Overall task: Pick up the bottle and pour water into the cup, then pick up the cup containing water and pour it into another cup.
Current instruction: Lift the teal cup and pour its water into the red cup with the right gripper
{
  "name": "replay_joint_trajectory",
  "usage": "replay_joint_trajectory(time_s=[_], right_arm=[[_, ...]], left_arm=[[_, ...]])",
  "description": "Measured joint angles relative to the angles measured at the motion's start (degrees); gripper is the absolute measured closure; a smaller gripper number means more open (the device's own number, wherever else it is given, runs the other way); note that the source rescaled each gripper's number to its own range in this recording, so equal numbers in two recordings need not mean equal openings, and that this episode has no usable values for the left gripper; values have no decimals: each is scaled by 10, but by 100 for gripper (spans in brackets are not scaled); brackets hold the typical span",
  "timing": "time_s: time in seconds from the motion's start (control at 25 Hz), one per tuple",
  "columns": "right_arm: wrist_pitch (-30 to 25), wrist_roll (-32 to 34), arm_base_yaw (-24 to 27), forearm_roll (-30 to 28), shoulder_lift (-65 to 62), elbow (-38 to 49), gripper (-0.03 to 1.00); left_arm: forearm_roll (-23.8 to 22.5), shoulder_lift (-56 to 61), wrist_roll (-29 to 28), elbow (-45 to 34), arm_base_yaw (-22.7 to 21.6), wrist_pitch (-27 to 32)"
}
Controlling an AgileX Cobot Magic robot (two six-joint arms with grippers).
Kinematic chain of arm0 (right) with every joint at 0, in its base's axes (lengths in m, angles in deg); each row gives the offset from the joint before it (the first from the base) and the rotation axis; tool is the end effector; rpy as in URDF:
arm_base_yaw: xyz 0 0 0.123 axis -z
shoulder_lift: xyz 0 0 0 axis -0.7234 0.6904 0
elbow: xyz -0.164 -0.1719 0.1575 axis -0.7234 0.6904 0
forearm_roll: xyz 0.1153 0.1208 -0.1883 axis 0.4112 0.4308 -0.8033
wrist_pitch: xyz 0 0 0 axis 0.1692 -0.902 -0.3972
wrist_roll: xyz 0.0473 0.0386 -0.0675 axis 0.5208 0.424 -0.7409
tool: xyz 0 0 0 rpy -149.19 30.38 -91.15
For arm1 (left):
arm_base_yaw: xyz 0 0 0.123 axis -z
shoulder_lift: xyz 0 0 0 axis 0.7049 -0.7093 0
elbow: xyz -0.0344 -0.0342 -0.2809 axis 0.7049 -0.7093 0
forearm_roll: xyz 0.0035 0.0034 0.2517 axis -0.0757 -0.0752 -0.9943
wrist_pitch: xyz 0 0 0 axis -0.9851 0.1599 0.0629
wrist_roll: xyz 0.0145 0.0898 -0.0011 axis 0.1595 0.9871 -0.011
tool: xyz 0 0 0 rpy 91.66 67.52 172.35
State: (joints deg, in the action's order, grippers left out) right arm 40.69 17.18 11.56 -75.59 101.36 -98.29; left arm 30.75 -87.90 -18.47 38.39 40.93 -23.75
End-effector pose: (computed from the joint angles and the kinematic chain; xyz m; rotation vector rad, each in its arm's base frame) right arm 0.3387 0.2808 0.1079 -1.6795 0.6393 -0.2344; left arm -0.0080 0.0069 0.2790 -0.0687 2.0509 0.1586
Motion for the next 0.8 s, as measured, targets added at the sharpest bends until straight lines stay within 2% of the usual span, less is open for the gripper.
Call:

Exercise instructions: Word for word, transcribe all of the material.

Response box:
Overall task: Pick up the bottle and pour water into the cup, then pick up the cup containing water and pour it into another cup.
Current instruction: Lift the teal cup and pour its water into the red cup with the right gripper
{
  "name": "replay_joint_trajectory",
  "usage": "replay_joint_trajectory(time_s=[_], right_arm=[[_, ...]], left_arm=[[_, ...]])",
  "description": "Measured joint angles relative to the angles measured at the motion's start (degrees); gripper is the absolute measured closure; a smaller gripper number means more open (the device's own number, wherever else it is given, runs the other way); note that the source rescaled each gripper's number to its own range in this recording, so equal numbers in two recordings need not mean equal openings, and that this episode has no usable values for the left gripper; values have no decimals: each is scaled by 10, but by 100 for gripper (spans in brackets are not scaled); brackets hold the typical span",
  "timing": "time_s: time in seconds from the motion's start (control at 25 Hz), one per tuple",
  "columns": "right_arm: wrist_pitch (-30 to 25), wrist_roll (-32 to 34), arm_base_yaw (-24 to 27), forearm_roll (-30 to 28), shoulder_lift (-65 to 62), elbow (-38 to 49), gripper (-0.03 to 1.00); left_arm: forearm_roll (-23.8 to 22.5), shoulder_lift (-56 to 61), wrist_roll (-29 to 28), elbow (-45 to 34), arm_base_yaw (-22.7 to 21.6), wrist_pitch (-27 to 32)"
}
Controlling an AgileX Cobot Magic robot (two six-joint arms with grippers).
Kinematic chain of arm0 (right) with every joint at 0, in its base's axes (lengths in m, angles in deg); each row gives the offset from the joint before it (the first from the base) and the rotation axis; tool is the end effector; rpy as in URDF:
arm_base_yaw: xyz 0 0 0.123 axis -z
shoulder_lift: xyz 0 0 0 axis -0.7234 0.6904 0
elbow: xyz -0.164 -0.1719 0.1575 axis -0.7234 0.6904 0
forearm_roll: xyz 0.1153 0.1208 -0.1883 axis 0.4112 0.4308 -0.8033
wrist_pitch: xyz 0 0 0 axis 0.1692 -0.902 -0.3972
wrist_roll: xyz 0.0473 0.0386 -0.0675 axis 0.5208 0.424 -0.7409
tool: xyz 0 0 0 rpy -149.19 30.38 -91.15
For arm1 (left):
arm_base_yaw: xyz 0 0 0.123 axis -z
shoulder_lift: xyz 0 0 0 axis 0.7049 -0.7093 0
elbow: xyz -0.0344 -0.0342 -0.2809 axis 0.7049 -0.7093 0
forearm_roll: xyz 0.0035 0.0034 0.2517 axis -0.0757 -0.0752 -0.9943
wrist_pitch: xyz 0 0 0 axis -0.9851 0.1599 0.0629
wrist_roll: xyz 0.0145 0.0898 -0.0011 axis 0.1595 0.9871 -0.011
tool: xyz 0 0 0 rpy 91.66 67.52 172.35
State: (joints deg, in the action's order, grippers left out) right arm 40.69 17.18 11.56 -75.59 101.36 -98.29; left arm 30.75 -87.90 -18.47 38.39 40.93 -23.75
End-effector pose: (computed from the joint angles and the kinematic chain; xyz m; rotation vector rad, each in its arm's base frame) right arm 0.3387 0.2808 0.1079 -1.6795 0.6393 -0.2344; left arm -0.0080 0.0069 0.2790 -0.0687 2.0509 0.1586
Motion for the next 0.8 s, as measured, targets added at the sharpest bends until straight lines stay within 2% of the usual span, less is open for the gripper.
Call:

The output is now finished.